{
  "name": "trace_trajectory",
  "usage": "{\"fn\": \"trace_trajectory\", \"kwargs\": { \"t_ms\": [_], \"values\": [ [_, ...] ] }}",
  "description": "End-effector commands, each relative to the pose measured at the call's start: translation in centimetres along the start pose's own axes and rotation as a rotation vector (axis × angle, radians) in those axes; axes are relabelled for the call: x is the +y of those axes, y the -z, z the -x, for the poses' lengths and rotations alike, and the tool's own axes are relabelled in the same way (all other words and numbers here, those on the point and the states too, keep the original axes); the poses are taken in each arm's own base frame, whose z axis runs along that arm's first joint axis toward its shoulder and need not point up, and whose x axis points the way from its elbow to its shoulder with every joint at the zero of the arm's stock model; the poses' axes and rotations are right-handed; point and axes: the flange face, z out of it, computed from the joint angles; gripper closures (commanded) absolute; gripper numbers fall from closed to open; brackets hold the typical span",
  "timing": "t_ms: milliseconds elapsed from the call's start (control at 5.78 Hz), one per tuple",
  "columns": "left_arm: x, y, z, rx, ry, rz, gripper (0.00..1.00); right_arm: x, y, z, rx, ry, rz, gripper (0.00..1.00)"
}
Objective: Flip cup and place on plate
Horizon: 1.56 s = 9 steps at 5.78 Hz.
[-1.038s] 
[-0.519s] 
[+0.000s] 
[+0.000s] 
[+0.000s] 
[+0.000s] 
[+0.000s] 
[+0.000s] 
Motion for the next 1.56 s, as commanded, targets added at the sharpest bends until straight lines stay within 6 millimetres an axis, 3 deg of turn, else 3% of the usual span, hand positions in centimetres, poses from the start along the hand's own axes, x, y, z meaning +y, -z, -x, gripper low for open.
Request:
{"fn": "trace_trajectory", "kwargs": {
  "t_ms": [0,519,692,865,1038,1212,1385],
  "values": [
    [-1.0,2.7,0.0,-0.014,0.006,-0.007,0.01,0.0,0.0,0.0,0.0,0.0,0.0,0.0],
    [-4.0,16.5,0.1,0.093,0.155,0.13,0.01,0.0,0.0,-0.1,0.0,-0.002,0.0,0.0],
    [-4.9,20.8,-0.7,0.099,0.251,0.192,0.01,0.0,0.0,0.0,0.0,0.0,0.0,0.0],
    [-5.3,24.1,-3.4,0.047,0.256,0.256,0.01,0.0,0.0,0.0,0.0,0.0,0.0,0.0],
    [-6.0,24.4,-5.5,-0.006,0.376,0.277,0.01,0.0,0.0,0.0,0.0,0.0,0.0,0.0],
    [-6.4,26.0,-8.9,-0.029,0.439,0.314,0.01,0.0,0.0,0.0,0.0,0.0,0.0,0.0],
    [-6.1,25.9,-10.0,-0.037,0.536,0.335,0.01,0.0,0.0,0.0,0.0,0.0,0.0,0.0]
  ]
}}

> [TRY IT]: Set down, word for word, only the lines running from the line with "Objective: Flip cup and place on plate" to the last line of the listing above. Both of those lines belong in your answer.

> [YOUR SOLUTION]:
Objective: Flip cup and place on plate
Horizon: 1.56 s = 9 steps at 5.78 Hz.
[-1.038s] 
[-0.519s] 
[+0.000s] 
[+0.000s] 
[+0.000s] 
[+0.000s] 
[+0.000s] 
[+0.000s] 
Motion for the next 1.56 s, as commanded, targets added at the sharpest bends until straight lines stay within 6 millimetres an axis, 3 deg of turn, else 3% of the usual span, hand positions in centimetres, poses from the start along the hand's own axes, x, y, z meaning +y, -z, -x, gripper low for open.
Request:
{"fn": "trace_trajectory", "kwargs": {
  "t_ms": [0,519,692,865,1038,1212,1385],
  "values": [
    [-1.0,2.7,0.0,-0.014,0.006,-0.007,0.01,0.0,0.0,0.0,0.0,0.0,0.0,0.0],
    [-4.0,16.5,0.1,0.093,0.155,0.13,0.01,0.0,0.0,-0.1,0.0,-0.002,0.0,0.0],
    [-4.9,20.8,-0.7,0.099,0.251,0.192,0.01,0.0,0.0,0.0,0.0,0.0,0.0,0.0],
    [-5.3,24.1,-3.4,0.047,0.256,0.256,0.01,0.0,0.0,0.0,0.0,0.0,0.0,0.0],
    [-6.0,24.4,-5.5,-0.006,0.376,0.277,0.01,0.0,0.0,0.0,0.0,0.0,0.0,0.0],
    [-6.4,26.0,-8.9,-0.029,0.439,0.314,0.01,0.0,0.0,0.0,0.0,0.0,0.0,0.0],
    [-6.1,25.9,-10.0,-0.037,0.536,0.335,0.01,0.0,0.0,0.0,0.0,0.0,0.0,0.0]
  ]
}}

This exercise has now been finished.